I download and install PDFArchitect but my Trend Micro antivirus block a download by setup program
the url is http://www.bestdlzone.com/nsi/nsis-2.46/PDFArchitect_5460.exe
I go to this website it report
When accessing data from the URL, "http://www.bestdlzone.com/nsi/nsis-2.46/PDFArchitect_5460.exe"
a virus or unwanted program 'ADWARE/Agent.cwnru' [adware] was found.
Action taken: Blocked file
Is PDFArchitect adware?
where did you download PDFArchitect from?
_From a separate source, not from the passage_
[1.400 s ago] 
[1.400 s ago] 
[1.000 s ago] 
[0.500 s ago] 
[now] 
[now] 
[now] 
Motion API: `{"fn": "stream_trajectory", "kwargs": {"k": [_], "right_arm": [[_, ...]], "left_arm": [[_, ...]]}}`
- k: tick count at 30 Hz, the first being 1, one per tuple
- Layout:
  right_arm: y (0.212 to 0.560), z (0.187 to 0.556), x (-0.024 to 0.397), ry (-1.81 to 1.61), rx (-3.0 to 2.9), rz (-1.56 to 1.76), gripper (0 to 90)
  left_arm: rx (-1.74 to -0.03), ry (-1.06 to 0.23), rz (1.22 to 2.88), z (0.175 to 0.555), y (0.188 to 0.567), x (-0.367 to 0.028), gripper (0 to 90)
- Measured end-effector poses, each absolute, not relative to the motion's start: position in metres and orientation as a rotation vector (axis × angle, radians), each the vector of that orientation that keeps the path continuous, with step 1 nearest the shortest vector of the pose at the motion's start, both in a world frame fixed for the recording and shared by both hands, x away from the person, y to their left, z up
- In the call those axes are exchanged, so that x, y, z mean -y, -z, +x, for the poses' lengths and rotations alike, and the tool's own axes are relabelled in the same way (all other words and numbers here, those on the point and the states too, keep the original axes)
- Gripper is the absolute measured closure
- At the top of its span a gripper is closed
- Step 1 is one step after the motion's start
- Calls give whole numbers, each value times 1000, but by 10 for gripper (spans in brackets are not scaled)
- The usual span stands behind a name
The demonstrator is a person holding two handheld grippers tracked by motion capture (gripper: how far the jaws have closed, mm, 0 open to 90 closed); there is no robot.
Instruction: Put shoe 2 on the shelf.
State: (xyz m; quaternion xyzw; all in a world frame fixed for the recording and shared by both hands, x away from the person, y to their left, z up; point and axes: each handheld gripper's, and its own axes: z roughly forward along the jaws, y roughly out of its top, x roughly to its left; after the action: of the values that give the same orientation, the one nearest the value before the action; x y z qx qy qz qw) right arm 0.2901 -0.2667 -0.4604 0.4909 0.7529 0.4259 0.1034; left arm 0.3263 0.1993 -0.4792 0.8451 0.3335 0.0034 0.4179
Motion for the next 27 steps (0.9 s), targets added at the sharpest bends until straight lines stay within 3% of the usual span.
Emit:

I have no clue what the URL is that has been called there...
I can confirm this behavior. I downloaded PDFCreator-1_3_0_setup.exe from the Sourceforge download server. It looks like you are using at least two different ad networks. I can see reference to them in your installer code. One, opencandy.com, does not produce the attempted download described. The second, www.mickyfastdl.com, is the one causing the problem. This is what the request looks like:
GET /download.php?lH2CeQ== HTTP/1.0
HTTP/1.1 302 Found
Date: Fri, 16 Mar 2012 03:02:52 GMT
Server: Apache/2.2.3 (CentOS)
Cache-Control: no-cache, must-revalidate
Content-Disposition: attachment; filename="InstallMonetizer.exe"
Content-Type: text/html; charset=UTF-8
And of course the InnoTools_Downloader follows the 302 and tries to download the file:
GET /nsi/nsis-2.46/PDFCreator_5459.exe HTTP/1.0
HTTP/1.1 401 Access Denied
Potential Threat Detected
The page you are trying to access, http://www.bestdlzone.com/nsi/nsis-2.46/PDFCreator_5459.exe, has a potential threat detected.
(Note that it only got a 401 and the warning text because of my security appliance blocking the download. The file can be downloaded just fine from an unprotected Internet connection.)
The .exe it tries to download is identified by a couple of the engines on VirusTotal as adware.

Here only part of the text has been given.